▶ WHAT TO DO
The exercise asks for every line of the data to be reproduced exactly.

:: EXERCISE INPUT ::

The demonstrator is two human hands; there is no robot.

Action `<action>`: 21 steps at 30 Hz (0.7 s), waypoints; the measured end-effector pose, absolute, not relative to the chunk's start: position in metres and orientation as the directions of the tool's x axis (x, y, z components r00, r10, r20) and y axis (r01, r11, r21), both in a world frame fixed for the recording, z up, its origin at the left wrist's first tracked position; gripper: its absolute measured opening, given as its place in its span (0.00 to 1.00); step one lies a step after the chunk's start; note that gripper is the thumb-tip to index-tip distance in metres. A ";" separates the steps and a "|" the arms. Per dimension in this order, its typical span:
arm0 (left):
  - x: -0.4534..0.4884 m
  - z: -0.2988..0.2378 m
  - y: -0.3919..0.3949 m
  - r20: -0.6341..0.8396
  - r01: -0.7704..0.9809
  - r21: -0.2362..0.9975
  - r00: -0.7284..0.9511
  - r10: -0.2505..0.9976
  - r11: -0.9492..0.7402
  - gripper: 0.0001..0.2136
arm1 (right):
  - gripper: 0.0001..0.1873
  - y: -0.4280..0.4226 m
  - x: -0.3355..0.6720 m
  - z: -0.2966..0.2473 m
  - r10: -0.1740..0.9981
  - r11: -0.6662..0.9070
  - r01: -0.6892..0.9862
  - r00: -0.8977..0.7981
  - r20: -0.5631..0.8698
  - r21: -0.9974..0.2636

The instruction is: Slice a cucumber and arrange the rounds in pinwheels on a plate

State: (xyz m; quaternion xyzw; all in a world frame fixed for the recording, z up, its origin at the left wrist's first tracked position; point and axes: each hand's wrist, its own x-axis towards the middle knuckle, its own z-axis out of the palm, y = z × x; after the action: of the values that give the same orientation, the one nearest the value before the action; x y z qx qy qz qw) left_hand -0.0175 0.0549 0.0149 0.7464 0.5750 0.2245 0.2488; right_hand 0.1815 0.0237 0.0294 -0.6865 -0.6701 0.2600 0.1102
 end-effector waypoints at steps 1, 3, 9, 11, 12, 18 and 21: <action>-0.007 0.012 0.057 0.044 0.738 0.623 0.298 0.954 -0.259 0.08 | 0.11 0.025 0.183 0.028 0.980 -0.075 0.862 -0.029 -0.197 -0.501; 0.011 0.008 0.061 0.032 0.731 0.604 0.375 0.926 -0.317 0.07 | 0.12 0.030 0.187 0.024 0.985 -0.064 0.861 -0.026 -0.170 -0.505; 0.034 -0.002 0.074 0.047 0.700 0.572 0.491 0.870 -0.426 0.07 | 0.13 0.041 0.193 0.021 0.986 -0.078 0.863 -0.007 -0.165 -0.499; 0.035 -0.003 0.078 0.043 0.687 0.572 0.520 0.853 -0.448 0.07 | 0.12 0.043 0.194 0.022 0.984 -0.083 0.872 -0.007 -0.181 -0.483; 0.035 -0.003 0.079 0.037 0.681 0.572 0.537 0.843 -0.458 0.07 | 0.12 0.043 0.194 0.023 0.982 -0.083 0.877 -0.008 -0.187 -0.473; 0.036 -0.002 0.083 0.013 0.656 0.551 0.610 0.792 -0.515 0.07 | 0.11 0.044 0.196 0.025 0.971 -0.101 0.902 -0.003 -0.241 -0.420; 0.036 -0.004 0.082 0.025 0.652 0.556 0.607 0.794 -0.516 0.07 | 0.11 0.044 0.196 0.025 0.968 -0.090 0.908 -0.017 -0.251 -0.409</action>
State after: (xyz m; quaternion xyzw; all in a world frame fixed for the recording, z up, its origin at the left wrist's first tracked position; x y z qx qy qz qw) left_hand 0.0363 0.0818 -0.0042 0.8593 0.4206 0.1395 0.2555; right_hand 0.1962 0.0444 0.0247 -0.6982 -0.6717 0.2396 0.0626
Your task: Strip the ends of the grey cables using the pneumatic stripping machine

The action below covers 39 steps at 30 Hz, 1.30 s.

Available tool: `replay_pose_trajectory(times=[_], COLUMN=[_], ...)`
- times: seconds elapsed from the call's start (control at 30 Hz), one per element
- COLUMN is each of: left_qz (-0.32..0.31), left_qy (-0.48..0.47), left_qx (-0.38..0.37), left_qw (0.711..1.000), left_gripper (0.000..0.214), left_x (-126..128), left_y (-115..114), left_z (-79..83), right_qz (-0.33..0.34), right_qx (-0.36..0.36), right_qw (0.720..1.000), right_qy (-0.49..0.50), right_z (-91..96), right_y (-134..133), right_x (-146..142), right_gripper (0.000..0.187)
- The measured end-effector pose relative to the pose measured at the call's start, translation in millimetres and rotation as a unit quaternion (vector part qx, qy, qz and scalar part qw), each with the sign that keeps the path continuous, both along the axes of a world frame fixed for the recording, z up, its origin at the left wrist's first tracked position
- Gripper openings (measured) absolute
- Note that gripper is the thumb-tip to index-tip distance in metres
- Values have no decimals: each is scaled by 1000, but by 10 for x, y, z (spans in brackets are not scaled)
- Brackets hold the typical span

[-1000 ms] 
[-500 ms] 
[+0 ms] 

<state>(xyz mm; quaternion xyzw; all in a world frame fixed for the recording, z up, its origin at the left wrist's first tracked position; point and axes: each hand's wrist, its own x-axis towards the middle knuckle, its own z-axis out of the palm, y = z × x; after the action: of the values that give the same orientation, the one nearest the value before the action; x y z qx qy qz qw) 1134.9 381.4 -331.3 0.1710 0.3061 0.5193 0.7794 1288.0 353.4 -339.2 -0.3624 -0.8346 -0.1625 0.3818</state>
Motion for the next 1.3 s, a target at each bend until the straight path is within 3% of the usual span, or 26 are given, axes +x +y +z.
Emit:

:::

▶ ANSWER SECTION
The demonstrator is two human hands; there is no robot.

Action `<action>`: 21 steps at 30 Hz (0.7 s), waypoints; the measured end-effector pose, absolute, not relative to the chunk's start: position in metres and orientation as the directions of the tool's x axis (x, y, z components r00, r10, r20) and y axis (r01, r11, r21), both in a world frame fixed for the recording, z up, its origin at the left wrist's first tracked position; gripper: its absolute measured opening, given as its place in its span (0.00 to 1.00); step one lies a step after the chunk's start; note that gripper is the thumb-tip to index-tip distance in metres. A ";" separates the steps and a "|" the arms. Per dimension in this order, its typical span:
arm0 (left):
  - x: -0.4534..0.4884 m
  - z: -0.2988..0.2378 m
  - y: -0.3919..0.3949 m
  - r20: -0.6341..0.8396
  - r01: -0.7704..0.9809
  - r21: -0.2362..0.9975
  - r00: -0.7284..0.9511
  - r10: -0.2505..0.9976
  - r11: -0.9492..0.7402
  - gripper: 0.0001..0.2136
arm1 (right):
  - gripper: 0.0001..0.1873
  - y: -0.4280..0.4226 m
  - x: -0.3355..0.6720 m
  - z: -0.2966..0.2473 m
  - r10: -0.1740..0.9981
  - r11: -0.6662..0.9070
  - r01: -0.6892..0.9862
  - r00: -0.8977..0.7981
  - r20: -0.5631..0.8698
  - r21: -0.9974..0.2636

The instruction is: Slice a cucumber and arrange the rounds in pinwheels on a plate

State: (xyz m; quaternion xyzw; all in a world frame fixed for the recording, z up, its origin at the left wrist's first tracked position; point and axes: each hand's wrist, its own x-axis towards the middle knuckle, its own z-axis out of the palm, y = z × x; after the action: of the values that give the same orientation, the one nearest the value before the action; x y z qx qy qz qw) left_hand -0.0175 0.0549 0.0149 0.7464 0.5750 0.2245 0.2488; right_hand 0.1815 0.0237 0.0294 -0.6865 -0.6701 0.2600 0.1102
 end-effector waypoints at steps 1, 3, 9, 11, 12, 18 and 21: <action>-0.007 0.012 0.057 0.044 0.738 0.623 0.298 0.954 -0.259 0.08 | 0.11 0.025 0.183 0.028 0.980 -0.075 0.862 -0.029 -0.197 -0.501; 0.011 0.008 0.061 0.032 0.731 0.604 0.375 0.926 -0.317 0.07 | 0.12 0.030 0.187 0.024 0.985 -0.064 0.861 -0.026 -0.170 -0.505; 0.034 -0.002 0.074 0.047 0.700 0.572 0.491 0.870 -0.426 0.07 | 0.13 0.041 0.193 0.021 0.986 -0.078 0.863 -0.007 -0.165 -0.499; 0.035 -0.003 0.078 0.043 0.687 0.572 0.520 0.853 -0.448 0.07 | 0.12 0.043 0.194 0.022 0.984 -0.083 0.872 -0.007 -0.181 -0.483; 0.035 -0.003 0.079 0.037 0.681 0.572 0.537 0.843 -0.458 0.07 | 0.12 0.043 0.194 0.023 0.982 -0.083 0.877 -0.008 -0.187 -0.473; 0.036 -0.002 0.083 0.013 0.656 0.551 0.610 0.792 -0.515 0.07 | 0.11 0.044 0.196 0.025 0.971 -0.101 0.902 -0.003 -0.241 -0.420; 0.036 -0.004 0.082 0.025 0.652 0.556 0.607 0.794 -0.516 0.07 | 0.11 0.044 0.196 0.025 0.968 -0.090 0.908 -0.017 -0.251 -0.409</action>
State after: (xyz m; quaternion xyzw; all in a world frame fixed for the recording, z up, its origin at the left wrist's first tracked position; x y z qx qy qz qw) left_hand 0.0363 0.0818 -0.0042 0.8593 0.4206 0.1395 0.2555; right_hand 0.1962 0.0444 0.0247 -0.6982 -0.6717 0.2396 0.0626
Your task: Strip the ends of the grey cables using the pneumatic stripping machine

The action below covers 39 steps at 30 Hz, 1.30 s.

Available tool: `replay_pose_trajectory(times=[_], COLUMN=[_], ...)`
- times: seconds elapsed from the call's start (control at 30 Hz), one per element
- COLUMN is each of: left_qz (-0.32..0.31), left_qy (-0.48..0.47), left_qx (-0.38..0.37), left_qw (0.711..1.000), left_gripper (0.000..0.214), left_x (-126..128), left_y (-115..114), left_z (-79..83), right_qz (-0.33..0.34), right_qx (-0.36..0.36), right_qw (0.720..1.000), right_qy (-0.49..0.50), right_z (-91..96), right_y (-134..133), right_x (-146..142), right_gripper (0.000..0.187)
- The measured end-effector pose relative to the pose measured at the call's start, translation in millimetres and rotation as a unit quaternion (vector part qx, qy, qz and scalar part qw), each with the sign that keeps the path continuous, both along the axes of a world frame fixed for the recording, z up, its origin at the left wrist's first tracked position
- Gripper openings (measured) absolute
- Note that gripper is the thumb-tip to index-tip distance in metres
- Values have no decimals: each is scaled by 1000, but by 10 for x, y, z (spans in brackets are not scaled)
- Brackets hold the typical span

[-1000 ms] 
[-500 ms] 
[+0 ms] 

<state>(xyz mm; quaternion xyzw; all in a world frame fixed for the recording, z up, its origin at the left wrist's first tracked position; point and axes: each hand's wrist, its own x-axis towards the middle knuckle, its own z-axis out of the palm, y = z × x; after the action: of the values that give the same orientation, the one nearest the value before the action; x y z qx qy qz qw) 1134.9 381.4 -331.3 0.1710 0.3061 0.5193 0.7794 1288.0 353.4 -339.2 -0.3624 -0.8346 -0.1625 0.3818</state>
Motion for the next 1.3 s, a target at each bend until the straight path is within 3% of the usual span, or 26 are given, axes +x +y +z.
Emit:

The work is done, and the output is complete.